**Problem requirements:**
Starting at the top of the entries, restate word for word each line up to and including the one with "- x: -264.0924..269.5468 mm".

Stored dataset items
*** Block opens ***
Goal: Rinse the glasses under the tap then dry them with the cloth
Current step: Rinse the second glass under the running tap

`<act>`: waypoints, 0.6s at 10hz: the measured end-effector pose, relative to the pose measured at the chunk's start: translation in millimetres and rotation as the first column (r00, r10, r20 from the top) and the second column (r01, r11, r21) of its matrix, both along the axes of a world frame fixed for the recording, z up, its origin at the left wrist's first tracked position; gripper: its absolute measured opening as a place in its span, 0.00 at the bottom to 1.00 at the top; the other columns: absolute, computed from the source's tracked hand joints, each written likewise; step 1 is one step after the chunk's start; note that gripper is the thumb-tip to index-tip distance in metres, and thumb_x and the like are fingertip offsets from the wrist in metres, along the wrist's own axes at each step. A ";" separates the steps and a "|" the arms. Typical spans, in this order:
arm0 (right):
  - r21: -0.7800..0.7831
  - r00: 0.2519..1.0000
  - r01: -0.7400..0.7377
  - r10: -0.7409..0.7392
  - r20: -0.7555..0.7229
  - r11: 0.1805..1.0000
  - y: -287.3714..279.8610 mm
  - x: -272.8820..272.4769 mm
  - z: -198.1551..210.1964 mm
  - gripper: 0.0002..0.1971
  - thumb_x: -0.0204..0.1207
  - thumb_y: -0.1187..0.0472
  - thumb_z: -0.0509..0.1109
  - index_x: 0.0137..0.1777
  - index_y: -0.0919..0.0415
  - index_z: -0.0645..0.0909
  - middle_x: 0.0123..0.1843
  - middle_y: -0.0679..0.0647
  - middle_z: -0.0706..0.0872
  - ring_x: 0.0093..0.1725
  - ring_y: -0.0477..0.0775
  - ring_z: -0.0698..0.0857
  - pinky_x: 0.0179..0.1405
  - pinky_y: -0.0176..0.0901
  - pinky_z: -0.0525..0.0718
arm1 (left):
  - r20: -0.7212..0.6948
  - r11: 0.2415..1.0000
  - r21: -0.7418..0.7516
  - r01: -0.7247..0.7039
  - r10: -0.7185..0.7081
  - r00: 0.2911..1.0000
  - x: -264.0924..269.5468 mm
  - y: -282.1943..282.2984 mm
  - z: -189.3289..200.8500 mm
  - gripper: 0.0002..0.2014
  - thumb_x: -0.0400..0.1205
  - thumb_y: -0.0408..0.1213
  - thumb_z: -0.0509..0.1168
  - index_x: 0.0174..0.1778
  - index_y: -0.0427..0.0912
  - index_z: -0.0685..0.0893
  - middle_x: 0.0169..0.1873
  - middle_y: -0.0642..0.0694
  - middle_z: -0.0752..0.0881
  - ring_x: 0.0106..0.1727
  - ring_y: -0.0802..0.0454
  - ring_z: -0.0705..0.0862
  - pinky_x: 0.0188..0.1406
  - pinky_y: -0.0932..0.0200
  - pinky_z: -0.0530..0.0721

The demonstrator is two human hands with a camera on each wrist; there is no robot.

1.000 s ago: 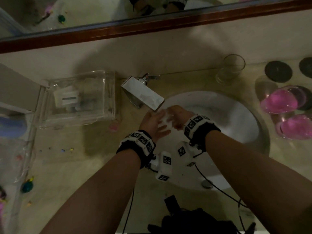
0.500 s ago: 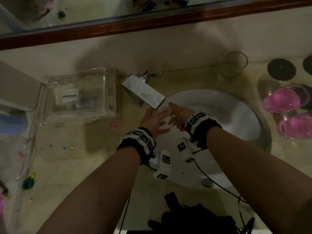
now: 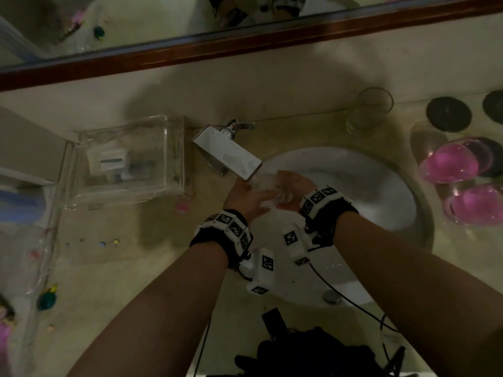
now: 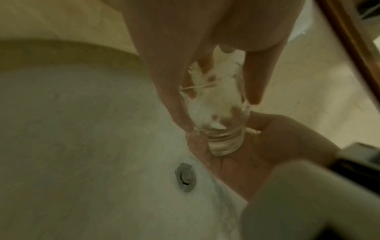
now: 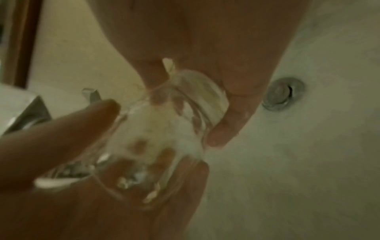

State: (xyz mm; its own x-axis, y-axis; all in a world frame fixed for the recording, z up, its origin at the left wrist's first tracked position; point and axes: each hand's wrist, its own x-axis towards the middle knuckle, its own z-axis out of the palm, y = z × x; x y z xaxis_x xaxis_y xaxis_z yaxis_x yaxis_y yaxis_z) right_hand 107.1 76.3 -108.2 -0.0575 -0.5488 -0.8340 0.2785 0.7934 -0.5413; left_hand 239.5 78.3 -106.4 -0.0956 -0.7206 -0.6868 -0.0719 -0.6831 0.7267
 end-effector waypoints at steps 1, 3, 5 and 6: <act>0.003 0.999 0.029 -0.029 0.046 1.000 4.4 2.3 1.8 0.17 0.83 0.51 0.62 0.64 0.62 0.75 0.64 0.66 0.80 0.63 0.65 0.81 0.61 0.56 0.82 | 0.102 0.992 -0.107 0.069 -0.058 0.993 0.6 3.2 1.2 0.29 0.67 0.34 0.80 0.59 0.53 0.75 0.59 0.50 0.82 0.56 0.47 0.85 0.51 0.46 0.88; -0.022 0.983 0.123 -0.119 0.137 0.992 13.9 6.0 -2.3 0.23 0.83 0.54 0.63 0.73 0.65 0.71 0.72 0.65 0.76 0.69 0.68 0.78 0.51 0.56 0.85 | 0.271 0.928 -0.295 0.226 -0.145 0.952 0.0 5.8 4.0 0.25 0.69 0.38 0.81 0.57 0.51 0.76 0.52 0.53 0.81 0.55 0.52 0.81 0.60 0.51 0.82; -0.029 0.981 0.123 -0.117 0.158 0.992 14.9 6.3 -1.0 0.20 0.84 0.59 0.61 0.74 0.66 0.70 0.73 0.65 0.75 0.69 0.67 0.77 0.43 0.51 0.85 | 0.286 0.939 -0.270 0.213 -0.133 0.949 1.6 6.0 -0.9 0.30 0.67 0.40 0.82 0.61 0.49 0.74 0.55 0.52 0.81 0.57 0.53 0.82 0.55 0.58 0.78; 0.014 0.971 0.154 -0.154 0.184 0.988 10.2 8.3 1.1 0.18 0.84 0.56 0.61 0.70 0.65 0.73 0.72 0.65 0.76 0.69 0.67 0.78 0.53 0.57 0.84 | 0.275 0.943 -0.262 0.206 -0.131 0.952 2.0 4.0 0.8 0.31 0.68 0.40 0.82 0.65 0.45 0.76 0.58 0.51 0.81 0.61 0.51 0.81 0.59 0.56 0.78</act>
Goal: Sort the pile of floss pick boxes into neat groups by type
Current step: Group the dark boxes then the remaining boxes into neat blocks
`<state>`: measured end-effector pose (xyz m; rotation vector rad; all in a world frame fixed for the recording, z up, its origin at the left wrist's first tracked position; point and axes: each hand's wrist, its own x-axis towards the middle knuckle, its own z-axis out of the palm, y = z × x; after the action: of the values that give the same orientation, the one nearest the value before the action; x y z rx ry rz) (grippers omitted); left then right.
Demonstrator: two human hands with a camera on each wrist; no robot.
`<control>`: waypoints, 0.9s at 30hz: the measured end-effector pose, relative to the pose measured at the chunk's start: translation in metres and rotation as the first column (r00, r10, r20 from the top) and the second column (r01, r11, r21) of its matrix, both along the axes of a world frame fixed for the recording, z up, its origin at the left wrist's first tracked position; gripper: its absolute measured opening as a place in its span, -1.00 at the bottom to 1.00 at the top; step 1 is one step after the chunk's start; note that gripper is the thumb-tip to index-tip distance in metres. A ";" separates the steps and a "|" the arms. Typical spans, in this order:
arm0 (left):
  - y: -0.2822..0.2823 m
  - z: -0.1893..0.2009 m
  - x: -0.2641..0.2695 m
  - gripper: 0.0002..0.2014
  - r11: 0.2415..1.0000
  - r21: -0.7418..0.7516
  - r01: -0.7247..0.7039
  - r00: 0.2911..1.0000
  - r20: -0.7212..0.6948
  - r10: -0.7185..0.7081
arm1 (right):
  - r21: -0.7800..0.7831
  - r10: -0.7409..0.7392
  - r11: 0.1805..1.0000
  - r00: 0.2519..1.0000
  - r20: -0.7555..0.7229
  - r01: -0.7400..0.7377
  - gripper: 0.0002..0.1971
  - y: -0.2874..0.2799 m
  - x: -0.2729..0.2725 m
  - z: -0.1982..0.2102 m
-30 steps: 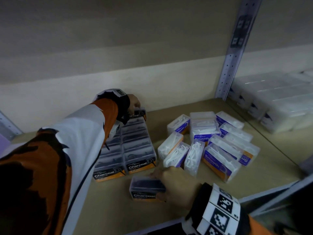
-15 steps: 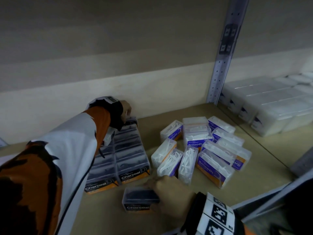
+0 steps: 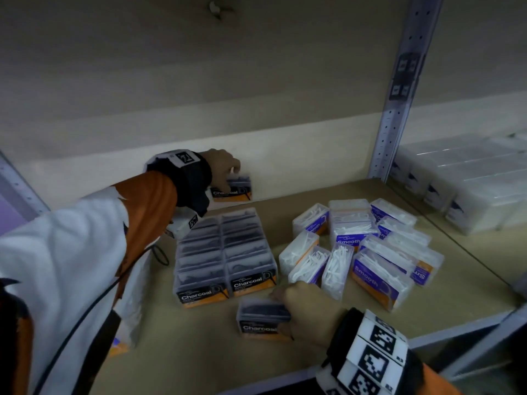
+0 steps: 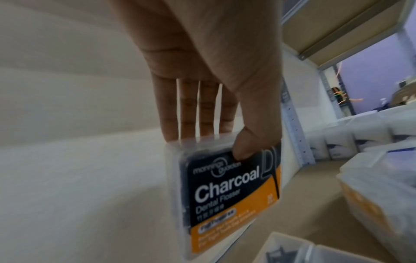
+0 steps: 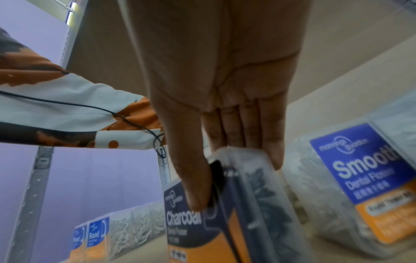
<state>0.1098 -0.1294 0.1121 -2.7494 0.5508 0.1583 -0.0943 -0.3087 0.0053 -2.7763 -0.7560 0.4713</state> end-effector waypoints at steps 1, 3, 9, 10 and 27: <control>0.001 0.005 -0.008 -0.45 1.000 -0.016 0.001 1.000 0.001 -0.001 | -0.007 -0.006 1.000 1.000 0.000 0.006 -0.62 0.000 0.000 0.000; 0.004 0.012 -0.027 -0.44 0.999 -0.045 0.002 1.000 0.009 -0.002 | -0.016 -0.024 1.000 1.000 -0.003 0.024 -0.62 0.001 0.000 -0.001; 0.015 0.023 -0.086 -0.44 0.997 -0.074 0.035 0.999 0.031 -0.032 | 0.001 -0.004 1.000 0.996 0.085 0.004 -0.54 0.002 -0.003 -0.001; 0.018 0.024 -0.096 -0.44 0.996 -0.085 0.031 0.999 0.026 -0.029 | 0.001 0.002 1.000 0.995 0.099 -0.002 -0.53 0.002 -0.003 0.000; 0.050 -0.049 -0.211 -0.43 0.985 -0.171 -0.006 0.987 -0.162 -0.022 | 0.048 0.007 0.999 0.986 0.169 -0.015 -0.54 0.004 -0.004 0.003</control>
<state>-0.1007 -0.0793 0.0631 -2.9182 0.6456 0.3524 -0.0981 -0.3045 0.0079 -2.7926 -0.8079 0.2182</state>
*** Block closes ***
**Problem solution:**
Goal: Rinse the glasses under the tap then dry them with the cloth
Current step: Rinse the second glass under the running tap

`<act>`: waypoints, 0.6s at 10hz: the measured end-effector pose, relative to the pose measured at the chunk's start: translation in millimetres and rotation as the first column (r00, r10, r20 from the top) and the second column (r01, r11, r21) of its matrix, both along the axes of a world frame fixed for the recording, z up, its origin at the left wrist's first tracked position; gripper: its absolute measured opening as a place in its span, 0.00 at the bottom to 1.00 at the top; the other columns: absolute, computed from the source's tracked hand joints, each written likewise; step 1 is one step after the chunk's start; note that gripper is the thumb-tip to index-tip distance in metres, and thumb_x and the like are fingertip offsets from the wrist in metres, along the wrist's own axes at each step. A ";" separates the steps and a "|" the arms. Typical spans, in this order:
arm0 (right):
  - r21: -0.7800..0.7831
  - r00: 0.2519..1.0000
  - r01: -0.7400..0.7377
  - r10: -0.7409..0.7392
  - r20: -0.7555..0.7229
  - r11: 0.1805..1.0000
  - y: -287.3714..279.8610 mm
  - x: -272.8820..272.4769 mm
  - z: -198.1551..210.1964 mm
  - gripper: 0.0002..0.1971
  - thumb_x: -0.0204..0.1207
  - thumb_y: -0.1187..0.0472
  - thumb_z: -0.0509..0.1109
  - index_x: 0.0137..0.1777
  - index_y: -0.0919..0.0415
  - index_z: -0.0645..0.0909
  - middle_x: 0.0123..0.1843
  - middle_y: -0.0679..0.0647
  - middle_z: -0.0706..0.0872
  - ring_x: 0.0093..0.1725
  - ring_y: -0.0477..0.0775
  - ring_z: -0.0698..0.0857
  - pinky_x: 0.0179..0.1405
  - pinky_y: -0.0176..0.0901
  - pinky_z: -0.0525..0.0718
arm1 (left):
  - r20: -0.7212..0.6948
  - r11: 0.2415..1.0000
  - r21: -0.7418..0.7516
  - r01: -0.7247..0.7039
  - r10: -0.7185..0.7081
  - r00: 0.2911..1.0000
  - x: -264.0924..269.5468 mm

The output for this exercise is complete.